**Assignment**
Please give every record below again exactly, and keep the pictures out.

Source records
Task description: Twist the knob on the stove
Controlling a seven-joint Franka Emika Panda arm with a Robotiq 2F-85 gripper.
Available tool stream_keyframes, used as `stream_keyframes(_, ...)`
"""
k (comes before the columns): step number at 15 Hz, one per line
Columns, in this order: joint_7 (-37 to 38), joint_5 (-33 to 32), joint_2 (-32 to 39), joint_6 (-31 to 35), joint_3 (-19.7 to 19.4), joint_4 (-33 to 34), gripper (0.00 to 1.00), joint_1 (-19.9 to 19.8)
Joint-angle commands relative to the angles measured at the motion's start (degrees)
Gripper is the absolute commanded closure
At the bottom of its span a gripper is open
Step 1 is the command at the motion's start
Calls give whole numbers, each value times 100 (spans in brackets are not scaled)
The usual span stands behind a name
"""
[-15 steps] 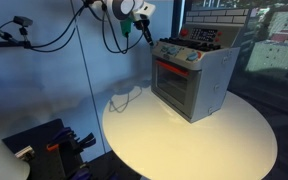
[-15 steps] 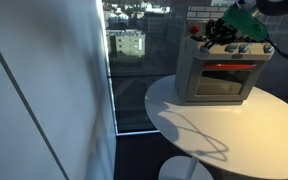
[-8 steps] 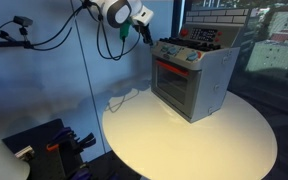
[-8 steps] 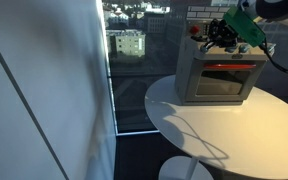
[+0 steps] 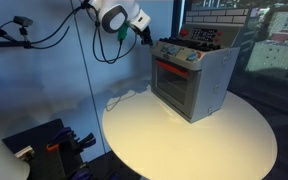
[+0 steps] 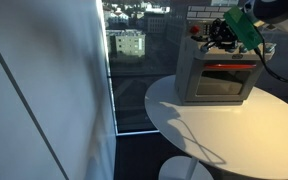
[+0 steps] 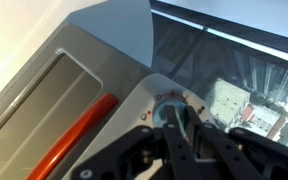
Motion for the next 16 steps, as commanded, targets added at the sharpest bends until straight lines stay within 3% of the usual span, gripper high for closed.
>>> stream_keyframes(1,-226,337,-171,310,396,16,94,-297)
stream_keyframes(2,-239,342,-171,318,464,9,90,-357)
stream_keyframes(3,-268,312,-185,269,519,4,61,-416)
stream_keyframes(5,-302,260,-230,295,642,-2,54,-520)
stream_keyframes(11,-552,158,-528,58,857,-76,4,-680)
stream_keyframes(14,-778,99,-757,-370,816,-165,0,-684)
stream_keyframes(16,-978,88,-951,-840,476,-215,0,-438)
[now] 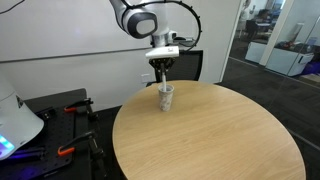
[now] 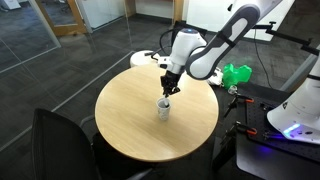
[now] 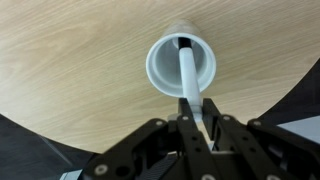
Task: Remove a marker from the mug and put it on the table
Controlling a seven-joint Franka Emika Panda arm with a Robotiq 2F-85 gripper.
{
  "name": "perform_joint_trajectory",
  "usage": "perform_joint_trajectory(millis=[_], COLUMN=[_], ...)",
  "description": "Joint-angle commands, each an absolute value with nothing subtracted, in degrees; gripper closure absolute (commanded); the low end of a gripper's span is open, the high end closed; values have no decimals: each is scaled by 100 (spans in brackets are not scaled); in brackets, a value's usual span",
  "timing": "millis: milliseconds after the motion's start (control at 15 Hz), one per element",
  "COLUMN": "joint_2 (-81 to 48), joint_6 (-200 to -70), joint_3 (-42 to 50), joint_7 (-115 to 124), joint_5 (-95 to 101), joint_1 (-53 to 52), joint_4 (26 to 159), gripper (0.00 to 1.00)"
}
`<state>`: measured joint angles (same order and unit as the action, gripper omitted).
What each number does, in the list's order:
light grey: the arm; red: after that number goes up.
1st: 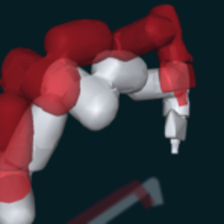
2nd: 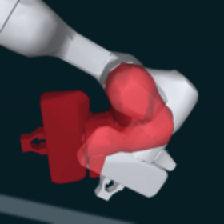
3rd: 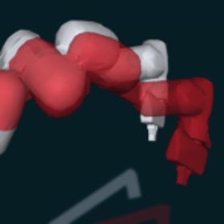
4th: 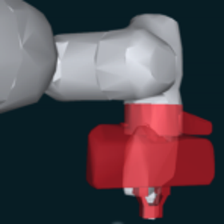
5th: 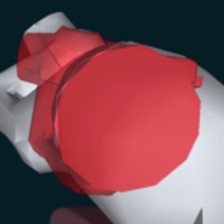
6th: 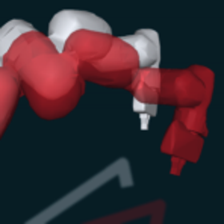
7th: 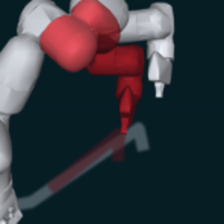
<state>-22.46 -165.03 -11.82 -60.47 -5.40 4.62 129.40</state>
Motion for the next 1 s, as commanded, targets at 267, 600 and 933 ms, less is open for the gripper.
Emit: perform_joint_trajectory(millis=[267, 600, 933], joint_2=[-568, 289, 597], joint_6=[-17232, -17162, -16513], joint_3=[-1326, -1123, -905], joint_7=[-5882, -5377, -4616], joint_5=[-496, -216, -29], joint_1=[398, 405, 650], joint_4=[14362, 14895, 14890], gripper=[95, 95, 95])
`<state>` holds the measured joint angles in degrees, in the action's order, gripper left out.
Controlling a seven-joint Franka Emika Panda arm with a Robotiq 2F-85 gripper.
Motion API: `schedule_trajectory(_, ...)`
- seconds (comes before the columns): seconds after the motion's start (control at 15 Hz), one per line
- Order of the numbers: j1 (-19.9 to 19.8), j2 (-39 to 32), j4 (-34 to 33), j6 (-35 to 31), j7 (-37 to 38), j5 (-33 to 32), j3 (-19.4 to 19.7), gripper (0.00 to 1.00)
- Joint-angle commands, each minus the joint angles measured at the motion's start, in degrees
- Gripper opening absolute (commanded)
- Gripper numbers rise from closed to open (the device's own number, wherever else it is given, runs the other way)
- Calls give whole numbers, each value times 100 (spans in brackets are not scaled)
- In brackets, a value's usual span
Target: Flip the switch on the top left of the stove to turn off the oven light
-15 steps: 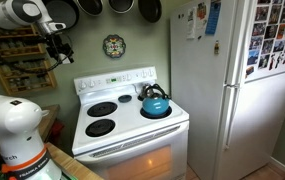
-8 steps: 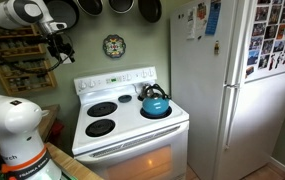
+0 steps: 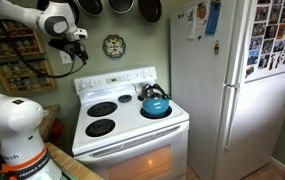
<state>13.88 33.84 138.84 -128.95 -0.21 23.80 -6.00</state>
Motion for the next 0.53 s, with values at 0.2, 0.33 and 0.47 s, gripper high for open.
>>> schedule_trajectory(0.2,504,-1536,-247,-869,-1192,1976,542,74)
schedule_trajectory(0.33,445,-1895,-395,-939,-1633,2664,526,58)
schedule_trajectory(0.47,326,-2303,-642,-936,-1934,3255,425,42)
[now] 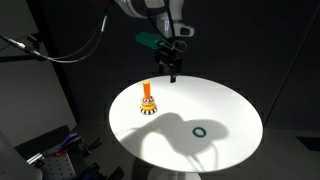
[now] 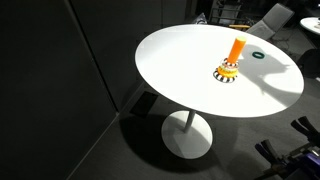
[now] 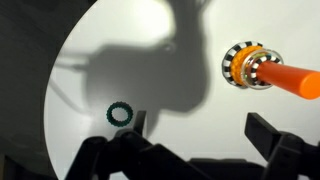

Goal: Place the dark green ring on the stack

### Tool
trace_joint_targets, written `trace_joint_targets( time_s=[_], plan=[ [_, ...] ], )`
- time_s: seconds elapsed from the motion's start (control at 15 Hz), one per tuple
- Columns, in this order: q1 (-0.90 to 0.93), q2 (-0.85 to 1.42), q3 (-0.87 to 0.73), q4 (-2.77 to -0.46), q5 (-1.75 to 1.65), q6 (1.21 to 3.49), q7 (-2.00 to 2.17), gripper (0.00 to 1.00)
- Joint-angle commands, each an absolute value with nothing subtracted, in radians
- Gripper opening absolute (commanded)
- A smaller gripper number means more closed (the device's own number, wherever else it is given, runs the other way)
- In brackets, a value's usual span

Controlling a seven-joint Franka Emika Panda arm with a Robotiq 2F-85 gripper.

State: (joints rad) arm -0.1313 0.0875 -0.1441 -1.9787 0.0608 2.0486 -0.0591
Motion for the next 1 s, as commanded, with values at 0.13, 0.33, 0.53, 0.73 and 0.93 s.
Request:
trace_joint_targets(
  time_s=[0.13,0.33,0.53,0.73,0.93],
  plan=[
    [-0.165,0.242,-0.157,-1.837,0.041,2.094,-0.084,1.00],
    [-0.181,0.281,-0.156,-1.798,0.047,2.091,-0.092,1.00],
    [-0.181,0.272,-0.152,-1.827,0.051,2.102,-0.077,1.00],
    [-0.183,0.277,-0.152,-1.818,0.050,2.102,-0.078,1.00],
    [-0.183,0.277,-0.152,-1.817,0.050,2.102,-0.079,1.00]
  ],
)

**Exercise response**
Task description: Twist the knob on the stove
Controlling a seven-joint Franka Emika Panda arm with a Robotiq 2F-85 gripper.
Available tool stream_keyframes, used as `stream_keyframes(_, ...)`
"""
k (comes before the columns): step number at 15 Hz, one per line
Columns, in this order: joint_7 (-37 to 38), joint_5 (-33 to 32), joint_2 (-32 to 39), joint_6 (-31 to 35), joint_3 (-19.7 to 19.4), joint_4 (-33 to 34), gripper (0.00 to 1.00), joint_1 (-19.9 to 19.8)
Joint-angle commands relative to the angles measured at the motion's start (degrees)
Gripper is the absolute commanded closure
At the bottom of its span a gripper is open
Step 1 is the command at the motion's start
Calls give whole numbers, each value times 100 (spans in brackets are not scaled)
The usual span stands behind a name
"""
[-15 steps] 
[-15 steps] 
[-8 steps] 
[-8 steps] 
[+0 steps] 
[+0 steps] 
[+0 steps] 
Motion for the next 16 steps, as commanded, targets added at the sharpest bends until straight lines stay within 3% of the usual span, gripper high for closed.
>>> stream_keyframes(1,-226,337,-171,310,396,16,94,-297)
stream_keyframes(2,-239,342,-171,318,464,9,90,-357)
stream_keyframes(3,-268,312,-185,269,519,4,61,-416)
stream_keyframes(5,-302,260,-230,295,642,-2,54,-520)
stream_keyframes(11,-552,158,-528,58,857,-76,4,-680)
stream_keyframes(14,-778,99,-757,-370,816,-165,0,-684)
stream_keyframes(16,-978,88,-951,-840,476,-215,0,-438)
[now] 
[now] 
[now] 
Task: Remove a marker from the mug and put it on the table
Controlling a seven-joint Franka Emika Panda arm with a Robotiq 2F-85 gripper.
{
  "name": "perform_joint_trajectory",
  "usage": "perform_joint_trajectory(millis=[_], COLUMN=[_], ...)",
  "description": "Joint-angle commands, each an absolute value with nothing subtracted, in degrees; gripper closure absolute (commanded); the low end of a gripper's span is open, the high end closed; values have no decimals: each is scaled by 100 (spans in brackets are not scaled); in brackets, a value's usual span",
  "timing": "millis: milliseconds after the motion's start (control at 15 Hz), one per element",
  "COLUMN": "joint_2 (-81 to 48), joint_6 (-200 to -70), joint_3 (-42 to 50), joint_7 (-115 to 124), joint_5 (-95 to 101), joint_1 (-53 to 52), joint_4 (26 to 159), gripper (0.00 to 1.00)"
}
`<state>`: measured joint angles (same order and unit as the action, gripper omitted).
What each number does, in the list's order:
light grey: the arm; red: after that number goes up.
1st: 
2nd: 
3rd: 
4th: 
5th: 
6th: 
7th: 
<state>-22.46 -165.03 -11.82 -60.47 -5.40 4.62 129.40</state>
Motion for the next 1 s, as commanded, targets at 267, 600 and 933 ms, less is open for the gripper.
Emit: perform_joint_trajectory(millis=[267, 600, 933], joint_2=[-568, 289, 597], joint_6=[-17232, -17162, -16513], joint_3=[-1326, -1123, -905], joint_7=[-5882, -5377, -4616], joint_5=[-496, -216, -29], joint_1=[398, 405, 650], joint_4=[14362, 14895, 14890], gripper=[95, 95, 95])
`<state>` holds the measured joint angles in degrees, in the action's order, gripper left out.
Controlling a seven-joint Franka Emika Panda arm with a Robotiq 2F-85 gripper.
Motion API: `schedule_trajectory(_, ...)`
- seconds (comes before the columns): seconds after the motion's start (control at 15 Hz), one per line
- Order of the numbers: j1 (-19.9 to 19.8), j2 (-39 to 32), j4 (-34 to 33), j6 (-35 to 31), j7 (-37 to 38), j5 (-33 to 32), j3 (-19.4 to 19.7), gripper (0.00 to 1.00)
- Joint-angle commands, each minus the joint angles measured at the motion's start, in degrees
- Gripper opening absolute (commanded)
- Gripper numbers rise from closed to open (the device's own number, wherever else it is given, runs the other way)
- Calls give whole numbers, each value times 100 (spans in brackets are not scaled)
- In brackets, a value's usual span
Target: Flip the switch on the top left of the stove to turn off the oven light
-15 steps: 
-8 steps: 
+0 steps: 
<state>13.88 33.84 138.84 -128.95 -0.21 23.80 -6.00</state>
Motion for the next 0.53 s, with values at 0.2, 0.33 and 0.47 s, gripper high for open.
>>> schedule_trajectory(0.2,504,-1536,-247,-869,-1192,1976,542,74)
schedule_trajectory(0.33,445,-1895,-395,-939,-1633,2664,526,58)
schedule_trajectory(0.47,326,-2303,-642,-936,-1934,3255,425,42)
[now] 
[now] 
[now] 

Goal: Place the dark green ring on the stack

### Tool
trace_joint_targets, written `trace_joint_targets( time_s=[_], plan=[ [_, ...] ], )`
- time_s: seconds elapsed from the motion's start (control at 15 Hz), one per tuple
- Columns, in this order: q1 (-0.90 to 0.93), q2 (-0.85 to 1.42), q3 (-0.87 to 0.73), q4 (-2.77 to -0.46), q5 (-1.75 to 1.65), q6 (1.21 to 3.49), q7 (-2.00 to 2.17), gripper (0.00 to 1.00)
- Joint-angle commands, each an absolute value with nothing subtracted, in radians
- Gripper opening absolute (commanded)
- A smaller gripper number means more closed (the device's own number, wherever else it is given, runs the other way)
- In brackets, a value's usual span

Controlling a seven-joint Franka Emika Panda arm with a Robotiq 2F-85 gripper.

State: (joints rad) arm -0.1313 0.0875 -0.1441 -1.9787 0.0608 2.0486 -0.0591
Motion for the next 1 s, as commanded, with values at 0.13, 0.33, 0.53, 0.73 and 0.93 s.
Request:
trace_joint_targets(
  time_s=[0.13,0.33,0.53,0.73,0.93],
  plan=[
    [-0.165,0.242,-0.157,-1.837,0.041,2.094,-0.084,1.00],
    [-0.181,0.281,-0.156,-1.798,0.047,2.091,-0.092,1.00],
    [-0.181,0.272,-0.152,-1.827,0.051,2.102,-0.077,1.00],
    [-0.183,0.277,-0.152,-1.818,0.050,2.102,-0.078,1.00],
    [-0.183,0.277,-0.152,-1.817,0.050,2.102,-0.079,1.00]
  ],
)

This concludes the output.